4

Relevant System Info: Aurora Mysql 8.0.mysql_aurora.3.03 rg6.xl instances (1 writer, 2 read replicas) Total size:5.5TB (all databases combined, or just looking at the most recent Snapshot)

I have been working on migrating mariadb databases deprecated tokudb engine to RDS Aurora Mysql. With some fine tuning of the parameters in RDS, there has been one behavior I cannot understand.

Scenario

The main database houses tables created by each year, so lets use TABLE_2023 as an example. In this table, there are two indexes; the primary and the secondary index. PRIMARY index(ID, DATE) and Secondary(DATE). If I take a query like the following, and thrown an EXPLAIN, the output shows NULL for the key column. I found this odd since if I run the same query, but against the existing mariadb server, it will output with one of the indexes in that column. If I force the query to use an index (SELECT * FROM TABLE_2023 FORCE INDEX(PRIMARY) WHERE ID = '3' AND TIME >=202301010000 AND <=202304230000;), the forced index appears in this column. No surprise there.

When I run this query, and many like it, RDS takes 5-10times longer to complete. If I force the query, its extremely fast (though, still not as fast as the mariadb server on our current EC2 instances).

So here comes the question; am I wrong to think that Aurora isn't picking an index to use when presented with similar queries? When I use EXPLAIN for the same query on our EC2 instances, I can see that one of the indexes will be used in the results. But with Aurora, it is providing no such thing (just NULL).

There are obviously other caveats here; the table for this year alone is over a billion rows. There are also things that need to be tweaked with some of the queries that the data engineers are throwing at this thing, but I am stumped on how to understand the RDS Aurora behavior.
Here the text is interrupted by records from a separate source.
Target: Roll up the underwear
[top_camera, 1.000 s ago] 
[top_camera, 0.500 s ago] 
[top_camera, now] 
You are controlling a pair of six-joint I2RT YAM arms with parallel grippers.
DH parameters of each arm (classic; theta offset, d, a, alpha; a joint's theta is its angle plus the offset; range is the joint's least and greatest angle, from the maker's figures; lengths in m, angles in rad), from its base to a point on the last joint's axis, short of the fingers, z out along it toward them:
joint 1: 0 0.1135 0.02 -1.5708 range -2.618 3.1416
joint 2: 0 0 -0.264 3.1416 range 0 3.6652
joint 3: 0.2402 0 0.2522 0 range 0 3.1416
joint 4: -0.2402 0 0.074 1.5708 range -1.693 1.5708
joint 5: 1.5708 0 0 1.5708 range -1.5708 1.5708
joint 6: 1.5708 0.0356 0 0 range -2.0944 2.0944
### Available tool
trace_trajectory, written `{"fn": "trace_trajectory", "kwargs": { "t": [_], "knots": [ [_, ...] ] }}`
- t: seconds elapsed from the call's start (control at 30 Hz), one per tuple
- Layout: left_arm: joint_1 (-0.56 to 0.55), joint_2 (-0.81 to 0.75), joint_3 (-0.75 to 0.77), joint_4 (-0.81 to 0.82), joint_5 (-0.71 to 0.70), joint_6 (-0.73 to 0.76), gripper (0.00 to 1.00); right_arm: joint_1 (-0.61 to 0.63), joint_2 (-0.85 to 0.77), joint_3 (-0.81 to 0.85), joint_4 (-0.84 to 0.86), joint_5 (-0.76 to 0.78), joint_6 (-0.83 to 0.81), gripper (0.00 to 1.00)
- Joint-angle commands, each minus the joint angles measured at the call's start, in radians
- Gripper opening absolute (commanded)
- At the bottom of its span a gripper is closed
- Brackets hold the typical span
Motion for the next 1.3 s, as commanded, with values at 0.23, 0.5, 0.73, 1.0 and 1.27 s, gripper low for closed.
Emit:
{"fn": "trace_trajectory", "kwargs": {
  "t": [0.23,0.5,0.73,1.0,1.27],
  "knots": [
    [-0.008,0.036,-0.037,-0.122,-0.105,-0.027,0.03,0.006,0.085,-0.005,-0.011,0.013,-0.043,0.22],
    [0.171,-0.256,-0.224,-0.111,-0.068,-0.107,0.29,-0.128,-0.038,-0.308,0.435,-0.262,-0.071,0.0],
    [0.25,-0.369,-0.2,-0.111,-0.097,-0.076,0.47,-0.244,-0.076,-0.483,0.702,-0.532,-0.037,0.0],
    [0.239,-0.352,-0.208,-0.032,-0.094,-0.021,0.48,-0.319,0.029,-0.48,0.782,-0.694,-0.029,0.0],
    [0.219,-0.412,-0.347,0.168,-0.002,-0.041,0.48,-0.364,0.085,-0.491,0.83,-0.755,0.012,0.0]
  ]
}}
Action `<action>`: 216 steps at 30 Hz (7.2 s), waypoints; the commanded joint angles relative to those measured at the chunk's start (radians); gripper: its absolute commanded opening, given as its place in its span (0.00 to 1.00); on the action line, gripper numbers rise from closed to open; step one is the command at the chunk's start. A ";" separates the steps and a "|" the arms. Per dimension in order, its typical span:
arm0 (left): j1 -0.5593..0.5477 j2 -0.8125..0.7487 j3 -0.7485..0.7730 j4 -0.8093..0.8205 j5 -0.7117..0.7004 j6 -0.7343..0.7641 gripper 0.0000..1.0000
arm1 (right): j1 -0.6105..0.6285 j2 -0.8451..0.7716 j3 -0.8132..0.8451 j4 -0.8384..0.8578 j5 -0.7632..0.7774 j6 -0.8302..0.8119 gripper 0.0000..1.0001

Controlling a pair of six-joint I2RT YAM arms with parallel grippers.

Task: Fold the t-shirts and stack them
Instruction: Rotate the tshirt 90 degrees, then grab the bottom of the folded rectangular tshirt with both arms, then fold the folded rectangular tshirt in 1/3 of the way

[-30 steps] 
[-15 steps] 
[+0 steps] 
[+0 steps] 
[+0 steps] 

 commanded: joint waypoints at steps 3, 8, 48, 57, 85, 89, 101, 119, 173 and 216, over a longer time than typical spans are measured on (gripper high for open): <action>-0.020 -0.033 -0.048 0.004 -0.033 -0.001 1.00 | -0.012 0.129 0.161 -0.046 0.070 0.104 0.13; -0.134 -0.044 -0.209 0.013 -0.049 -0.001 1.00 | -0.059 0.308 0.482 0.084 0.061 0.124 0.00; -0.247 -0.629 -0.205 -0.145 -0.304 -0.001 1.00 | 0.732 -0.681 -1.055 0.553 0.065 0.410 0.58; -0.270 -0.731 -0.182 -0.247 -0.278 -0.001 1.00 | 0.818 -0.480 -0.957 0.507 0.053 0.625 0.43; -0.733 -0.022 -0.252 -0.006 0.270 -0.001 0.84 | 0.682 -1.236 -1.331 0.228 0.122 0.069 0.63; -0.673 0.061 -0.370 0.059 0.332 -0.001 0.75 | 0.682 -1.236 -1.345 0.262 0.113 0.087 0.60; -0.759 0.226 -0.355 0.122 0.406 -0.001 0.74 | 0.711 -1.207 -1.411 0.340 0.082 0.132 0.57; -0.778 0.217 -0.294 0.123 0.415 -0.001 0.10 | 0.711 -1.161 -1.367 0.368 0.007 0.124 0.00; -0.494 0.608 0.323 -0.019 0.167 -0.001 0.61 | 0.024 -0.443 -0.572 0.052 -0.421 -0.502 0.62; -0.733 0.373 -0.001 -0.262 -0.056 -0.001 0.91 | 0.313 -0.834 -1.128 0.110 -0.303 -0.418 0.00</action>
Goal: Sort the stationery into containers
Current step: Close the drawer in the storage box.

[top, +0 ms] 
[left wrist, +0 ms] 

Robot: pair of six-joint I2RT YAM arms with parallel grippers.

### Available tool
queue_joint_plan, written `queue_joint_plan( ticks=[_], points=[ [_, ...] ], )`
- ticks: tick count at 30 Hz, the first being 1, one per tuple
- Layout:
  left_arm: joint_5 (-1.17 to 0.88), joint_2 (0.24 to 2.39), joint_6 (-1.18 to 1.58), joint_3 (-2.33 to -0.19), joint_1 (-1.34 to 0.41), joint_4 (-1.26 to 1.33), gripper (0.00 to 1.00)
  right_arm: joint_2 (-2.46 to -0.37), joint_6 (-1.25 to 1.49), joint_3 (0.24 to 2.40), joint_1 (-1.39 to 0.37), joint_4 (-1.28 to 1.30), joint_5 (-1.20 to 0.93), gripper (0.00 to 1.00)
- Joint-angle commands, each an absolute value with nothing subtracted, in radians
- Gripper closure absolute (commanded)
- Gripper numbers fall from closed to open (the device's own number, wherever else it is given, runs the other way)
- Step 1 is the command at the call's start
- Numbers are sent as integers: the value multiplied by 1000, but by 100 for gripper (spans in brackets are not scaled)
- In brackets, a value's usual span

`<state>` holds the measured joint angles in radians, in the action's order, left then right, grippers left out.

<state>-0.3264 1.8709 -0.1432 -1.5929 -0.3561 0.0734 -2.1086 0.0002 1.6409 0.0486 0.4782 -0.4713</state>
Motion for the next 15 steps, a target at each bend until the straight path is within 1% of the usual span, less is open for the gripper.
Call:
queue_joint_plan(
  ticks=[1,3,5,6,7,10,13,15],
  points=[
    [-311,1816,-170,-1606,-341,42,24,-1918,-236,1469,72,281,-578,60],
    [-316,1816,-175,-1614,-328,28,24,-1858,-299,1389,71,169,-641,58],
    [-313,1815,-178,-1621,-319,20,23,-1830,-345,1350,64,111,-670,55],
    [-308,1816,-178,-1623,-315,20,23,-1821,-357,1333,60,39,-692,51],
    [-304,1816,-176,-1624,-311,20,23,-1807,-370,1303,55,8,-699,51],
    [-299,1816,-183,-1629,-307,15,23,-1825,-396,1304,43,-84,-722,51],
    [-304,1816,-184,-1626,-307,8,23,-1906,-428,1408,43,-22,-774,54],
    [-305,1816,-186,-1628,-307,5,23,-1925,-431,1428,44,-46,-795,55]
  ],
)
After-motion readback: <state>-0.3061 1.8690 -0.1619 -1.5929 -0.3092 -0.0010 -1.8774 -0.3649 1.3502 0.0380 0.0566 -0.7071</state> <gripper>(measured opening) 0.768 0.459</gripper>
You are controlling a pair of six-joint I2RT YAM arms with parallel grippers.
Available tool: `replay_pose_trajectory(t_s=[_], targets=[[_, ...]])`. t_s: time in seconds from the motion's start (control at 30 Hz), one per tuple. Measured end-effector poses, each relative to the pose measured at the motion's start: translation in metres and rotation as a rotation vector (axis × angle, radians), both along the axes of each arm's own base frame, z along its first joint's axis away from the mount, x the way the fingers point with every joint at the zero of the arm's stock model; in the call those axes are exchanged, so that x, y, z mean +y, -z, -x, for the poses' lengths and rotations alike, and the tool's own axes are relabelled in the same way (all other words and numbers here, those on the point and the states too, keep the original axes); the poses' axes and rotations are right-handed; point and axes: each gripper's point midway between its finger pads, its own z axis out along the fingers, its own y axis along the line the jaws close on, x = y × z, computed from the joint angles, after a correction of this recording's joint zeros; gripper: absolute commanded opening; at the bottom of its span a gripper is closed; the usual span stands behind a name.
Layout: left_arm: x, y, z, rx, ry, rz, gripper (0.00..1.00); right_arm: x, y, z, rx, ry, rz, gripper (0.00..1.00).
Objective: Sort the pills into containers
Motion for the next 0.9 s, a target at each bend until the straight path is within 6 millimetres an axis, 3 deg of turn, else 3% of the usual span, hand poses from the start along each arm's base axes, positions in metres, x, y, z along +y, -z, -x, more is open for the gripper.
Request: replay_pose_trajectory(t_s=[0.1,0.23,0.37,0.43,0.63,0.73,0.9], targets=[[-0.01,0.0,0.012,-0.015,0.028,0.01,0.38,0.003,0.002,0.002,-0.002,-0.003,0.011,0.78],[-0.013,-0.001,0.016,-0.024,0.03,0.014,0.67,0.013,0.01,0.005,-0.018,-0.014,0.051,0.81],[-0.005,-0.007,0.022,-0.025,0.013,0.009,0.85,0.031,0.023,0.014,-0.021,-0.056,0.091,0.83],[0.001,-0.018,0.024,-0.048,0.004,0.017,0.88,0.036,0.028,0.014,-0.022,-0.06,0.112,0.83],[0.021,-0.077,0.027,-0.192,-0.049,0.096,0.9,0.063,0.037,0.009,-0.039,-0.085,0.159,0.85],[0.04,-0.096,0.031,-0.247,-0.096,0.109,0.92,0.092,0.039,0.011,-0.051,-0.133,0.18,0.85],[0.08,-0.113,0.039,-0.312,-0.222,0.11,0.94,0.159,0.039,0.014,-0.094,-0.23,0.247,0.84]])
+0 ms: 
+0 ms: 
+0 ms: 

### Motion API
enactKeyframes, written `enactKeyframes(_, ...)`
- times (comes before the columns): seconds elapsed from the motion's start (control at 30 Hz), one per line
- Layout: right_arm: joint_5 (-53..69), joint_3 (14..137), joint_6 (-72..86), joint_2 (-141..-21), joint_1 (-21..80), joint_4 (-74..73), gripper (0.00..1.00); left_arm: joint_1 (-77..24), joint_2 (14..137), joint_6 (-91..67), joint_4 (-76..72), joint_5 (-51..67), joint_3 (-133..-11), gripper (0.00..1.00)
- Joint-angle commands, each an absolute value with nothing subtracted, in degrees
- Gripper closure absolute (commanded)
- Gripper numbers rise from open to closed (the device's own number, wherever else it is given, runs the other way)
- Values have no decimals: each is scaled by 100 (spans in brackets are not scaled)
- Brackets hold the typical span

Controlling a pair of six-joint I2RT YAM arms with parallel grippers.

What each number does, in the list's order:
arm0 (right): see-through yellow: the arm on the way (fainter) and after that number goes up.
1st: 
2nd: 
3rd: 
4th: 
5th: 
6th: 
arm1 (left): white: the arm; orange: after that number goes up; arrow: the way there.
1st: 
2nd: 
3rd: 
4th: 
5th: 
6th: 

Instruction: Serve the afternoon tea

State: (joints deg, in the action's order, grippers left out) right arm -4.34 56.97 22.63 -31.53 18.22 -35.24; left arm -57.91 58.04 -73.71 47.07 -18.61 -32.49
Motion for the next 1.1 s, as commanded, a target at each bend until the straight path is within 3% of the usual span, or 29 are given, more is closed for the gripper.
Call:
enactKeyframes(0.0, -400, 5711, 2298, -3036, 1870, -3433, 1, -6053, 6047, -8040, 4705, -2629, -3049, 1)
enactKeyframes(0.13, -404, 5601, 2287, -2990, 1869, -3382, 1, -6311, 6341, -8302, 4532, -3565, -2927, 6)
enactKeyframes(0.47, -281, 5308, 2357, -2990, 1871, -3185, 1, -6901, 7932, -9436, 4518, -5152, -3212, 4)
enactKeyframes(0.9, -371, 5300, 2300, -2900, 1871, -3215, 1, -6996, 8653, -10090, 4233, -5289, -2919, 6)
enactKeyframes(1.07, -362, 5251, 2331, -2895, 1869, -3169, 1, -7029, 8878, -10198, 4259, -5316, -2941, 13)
I cannot find anywhere in AWS documentation that explains this result. I know if I drop the time range in the same query above, and then run EXPLAIN in front of it..the results SHOW that Aurora Mysql will use the PRIMARY index. So, I know it can work as expected.

In case people ask:

  1. The data was migrated from EC2 instance using DMS tool. I noticed after the migration that the secondary index was missing. So, instead, I dropped all the tables, created them again WITH the secondary index as well, and then loaded the tables using DMS. My thought is maybe the indexes need to be reindexed, but this would require me to drop the index and re-add...which takes almost 3 days for 2022's data.
  2. OPTIMIZE TABLE does not make the situation any better because its just creating a new table, taking the data from old table and putting it into the new table)
  3. I tried ALTER TABLE DISABLE KEYS and then ENABLING them again, hoping I would get better results...but still slower than EC2 instance running mariadb and same results when using EXPLAIN.

Example query:

SELECT * FROM TABLE_2023
   WHERE TIME >= 202304170000
   AND TIME <= 202304172359
   AND ID IN (
              1206
             ,1332
             ,1919
             ,2878
             ,8694
             ,15452
             ,18323
             ,18501
             ,19908
             ,20142
             ,20881
             ,33090
             ,34131
             ,36806
             ,37402
             ,37672
             ,37673
             ,37853
             ,38840
             ,38978
             ,39078
             ,39128
             ,42530
             ,51730
             ,51964
             ,70686
             ,71504
             ,74520
             ,74521
             ,74522
             ,74523
             ,74524
             ,74525
             ,74526
             ,74527
             ,74528
             ,74529
             ,74530
             ,74531
             ,75237
                   )

This produces 1822 rows and took 4min and 3 seconds without forcing index. When forcing the PRIMARY index, these requests take 2-3 seconds (for this size query). And yes, this is how long it takes when the query is not cached.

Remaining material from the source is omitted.